Михаил Ильич уже почти смирился с необходимостью возвращаться назад и лезть по крутой и темной лестнице на второй этаж, но редакция обнаружилась в самом конце коридора, рядом со входом в пристройку с туалетом. Брезгливо потянув мягко выдохнувшую дверь — в прорехах дерматиновой обивки виднелся неопрятный, в каких-то крошках, поролон, — Миряков быстро огляделся и уверенно двинулся в дальний конец комнаты, где сидел главный редактор, дальнозорко откинувшийся от монитора и оттого сильно вытягивающий руку с мышью. Стол ответственного секретаря, который располагался прямо напротив входа и был призван преграждать путь посетителю, Михаил Ильич изящно обогнул, при этом обаятельно улыбнувшись успевшей лишь повернуть к нему голову Елене Аркадьевне — действительно ответственной, но немного несобранной остроносой и рыжеватой женщине лет пятидесяти. Молча пожав руку пухлому молодому человеку, исполнявшему в редакции обязанности верстальщика, дизайнера и компьютерного специалиста, — Олег, сын Елены Аркадьевны, удивленно ответил на рукопожатие, сделав вид, что привстает, — Миряков с облегчением опустился на стул перед главным редактором. Недопитую бутылку он водрузил на край стола, для чего пришлось подвинуть закрутившуюся вавилонской башней стопку из тетрадей, книг и бумаг, так что в солнечном луче, падавшем сквозь щель между занавесками, заметалась стайкой мошкары пыль.
Главный редактор, по-прежнему далеко откинувшись в кресле и поглаживая указательным пальцем мышку, недоуменно наблюдал за стремительными передвижениями Михаила Ильича.
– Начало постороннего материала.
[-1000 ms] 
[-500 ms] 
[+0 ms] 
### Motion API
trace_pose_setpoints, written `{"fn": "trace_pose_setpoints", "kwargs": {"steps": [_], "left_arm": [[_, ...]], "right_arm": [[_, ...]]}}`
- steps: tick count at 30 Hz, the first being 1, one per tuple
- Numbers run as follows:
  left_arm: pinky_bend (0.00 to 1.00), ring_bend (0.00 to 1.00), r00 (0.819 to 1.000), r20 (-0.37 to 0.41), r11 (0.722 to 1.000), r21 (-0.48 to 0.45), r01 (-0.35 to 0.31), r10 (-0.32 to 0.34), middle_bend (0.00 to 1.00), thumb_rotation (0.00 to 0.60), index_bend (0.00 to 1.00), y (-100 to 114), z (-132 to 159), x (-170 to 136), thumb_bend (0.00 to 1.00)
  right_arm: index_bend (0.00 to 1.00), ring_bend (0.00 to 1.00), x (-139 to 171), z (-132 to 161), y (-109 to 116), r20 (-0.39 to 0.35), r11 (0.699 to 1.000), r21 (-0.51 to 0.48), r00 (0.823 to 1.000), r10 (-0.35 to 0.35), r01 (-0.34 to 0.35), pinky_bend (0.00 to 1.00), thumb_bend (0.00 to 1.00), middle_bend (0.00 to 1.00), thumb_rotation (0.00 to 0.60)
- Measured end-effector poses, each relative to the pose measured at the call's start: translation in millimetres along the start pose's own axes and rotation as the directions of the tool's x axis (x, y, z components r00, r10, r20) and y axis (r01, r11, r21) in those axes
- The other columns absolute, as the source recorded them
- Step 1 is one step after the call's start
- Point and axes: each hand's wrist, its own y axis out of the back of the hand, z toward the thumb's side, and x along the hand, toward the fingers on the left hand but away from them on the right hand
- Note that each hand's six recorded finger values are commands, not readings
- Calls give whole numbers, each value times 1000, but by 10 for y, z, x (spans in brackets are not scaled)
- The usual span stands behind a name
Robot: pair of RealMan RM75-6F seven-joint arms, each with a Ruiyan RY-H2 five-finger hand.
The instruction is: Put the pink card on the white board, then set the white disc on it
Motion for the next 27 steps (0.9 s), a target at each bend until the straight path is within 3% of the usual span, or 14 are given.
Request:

О Геннадии Федоровиче Распевном можно было бы сказать, что он, как и вся редакция, знавал лучшие времена, но это было бы неправдой: никаких лучших времен он не знал и мог себе их только воображать, — и даже, скорее, не их, а лучшего себя в этих воображаемых временах, да и не воображаемых, пожалуй, а слепленных на скорую руку из обрывков фильмов и книг, созданных очевидцами, хотя и очевидцами с фантазией. В результате эта выдуманная ностальгия несколько походила на эротические мечты, где из туманной дымки проступали лишь отдельные выпуклые детали, которых, впрочем, хватало, чтобы ощутить все, что полагалось ощущать, представляя себе лучшие времена. И поскольку Геннадий Федорович не просто видел себя наследником титанов, руководивших в ту пору «Красным материалистом», а за несколько лет на посту главного редактора привык, безо всяких на то оснований, считать, что и сам принадлежит к этому племени гигантов, все здесь было ему велико: наручные часы казались слишком массивными, галстук — чересчур широким, а воротник рубашки, из которого торчала загорелая жилистая шея, увенчанная давно не стриженной головой желтовато-серой масти, — излишне просторным.